My Vanderbilt Law School classmate Kent McKeever is showing the rest of us how humble advocacy for justice is done.
For the 40 days of lent, Kent, an attorney and minister, decided to wear an orange prison jumpsuit everyday. The purpose of this provoking symbol is to express his spiritual solidarity with those who are in prison and to raise awareness of the flaws in our criminal justice system.
In an interview with the Huffington Post, Kent said he decided to don the orange because:
My heart continues to break over and over again at the devastation caused by our War on Drugs and mass incarceration system and ‘tough on crime’ attitude and policy… [T]he countless other ways our world locks up the poor and marginalized… compels me to do something visible to bring attention to the issues and especially to the plight of chains of our own making. Talking about it isn’t enough.

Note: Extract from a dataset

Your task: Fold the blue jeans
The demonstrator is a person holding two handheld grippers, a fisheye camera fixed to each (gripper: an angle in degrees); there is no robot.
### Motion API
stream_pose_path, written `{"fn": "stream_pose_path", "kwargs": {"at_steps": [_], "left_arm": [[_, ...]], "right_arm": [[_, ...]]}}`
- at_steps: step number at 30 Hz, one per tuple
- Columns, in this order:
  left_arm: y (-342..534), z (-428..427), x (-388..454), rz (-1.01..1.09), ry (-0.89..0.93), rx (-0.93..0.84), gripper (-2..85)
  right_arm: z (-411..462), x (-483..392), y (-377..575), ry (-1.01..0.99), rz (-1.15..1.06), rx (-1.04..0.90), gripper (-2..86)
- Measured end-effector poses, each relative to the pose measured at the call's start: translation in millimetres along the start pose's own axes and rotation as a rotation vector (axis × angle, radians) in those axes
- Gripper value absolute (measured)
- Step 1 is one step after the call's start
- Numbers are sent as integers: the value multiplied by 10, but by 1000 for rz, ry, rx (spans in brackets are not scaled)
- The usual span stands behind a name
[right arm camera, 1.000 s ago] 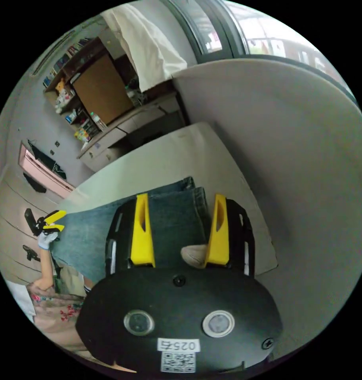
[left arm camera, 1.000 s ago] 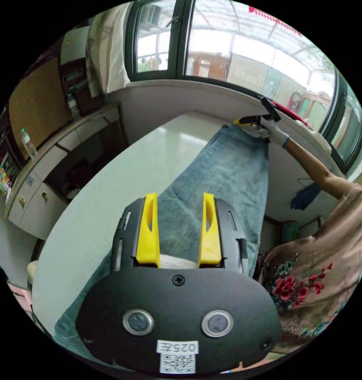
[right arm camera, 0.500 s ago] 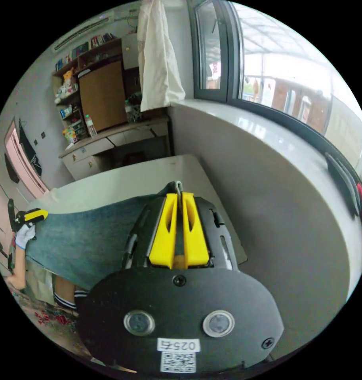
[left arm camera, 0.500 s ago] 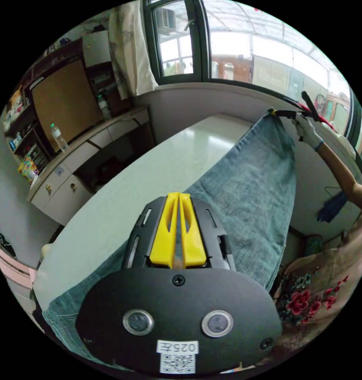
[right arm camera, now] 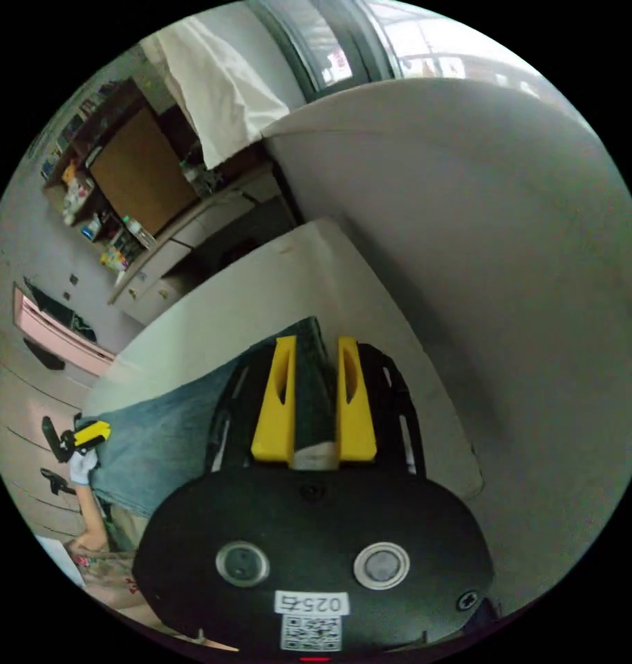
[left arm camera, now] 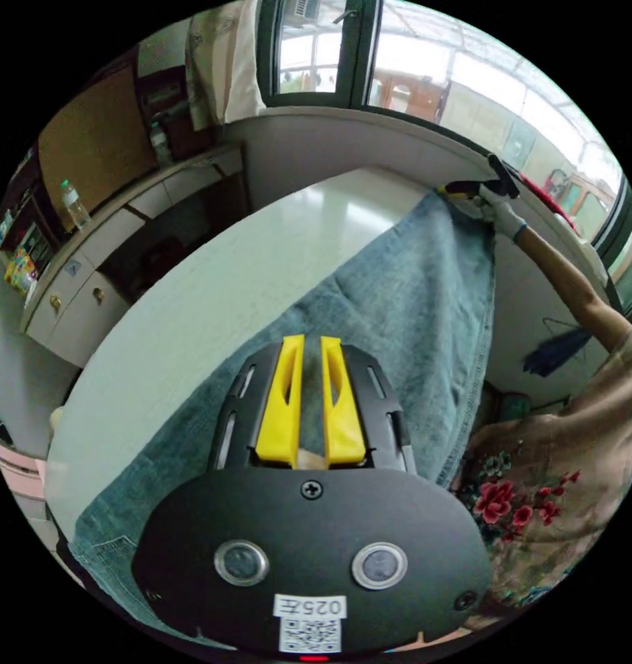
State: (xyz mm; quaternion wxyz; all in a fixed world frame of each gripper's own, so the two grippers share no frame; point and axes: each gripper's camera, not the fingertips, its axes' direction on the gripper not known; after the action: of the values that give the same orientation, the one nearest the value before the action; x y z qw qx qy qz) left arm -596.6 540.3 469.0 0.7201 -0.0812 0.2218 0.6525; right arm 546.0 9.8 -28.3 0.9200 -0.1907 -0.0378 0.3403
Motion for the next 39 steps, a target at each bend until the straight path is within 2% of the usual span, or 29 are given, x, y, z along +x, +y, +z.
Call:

If you’re not sure what Kent’s talking about when he references the “devastation” of “the poor and marginalized,” then check out the statistics he’s compiled here. Kent has done an excellent job chronicling his experiences and sharing the stories of people he’s met on his blog, 40 Days in Orange. I highly recommend reading it. And donating to Kent’s ministry (specify it’s for legal services). And praying for all the victims, the defendants, and the attorneys in the criminal justice system. And for our state and federal policymakers.
Kent also told the Waco Tribune:
I wanted this to be a time for repentance, sacrifice and humility in my own faith, and in a way that will lead many of us to a corporate confession of our complicity with a system that devastates individuals, families and communities, often communities of color.
What Kent says about complicity is very powerful for me. Although I work for the state judiciary and I am sworn to uphold the law, I am not unaware of flaws in the system, and my professional code also encourages me to work for positive reform. I envision drastic changes emerging in my own lifetime, and my brother Kent is a significant part of that.
But even more significant are the words of Christ’s own mission statement:
‘The Spirit of the Lord is upon me,
because he has anointed me
to bring good news to the poor.
He has sent me to proclaim release to the captives
and recovery of sight to the blind,
to let the oppressed go free,
to proclaim the year of the Lord’s favor.’ (Luke 4:18-19 NRSV)
I believe our society can punish and protect without oppression. Educate yourself on these issues and look prayerfully for opportunities to educate others.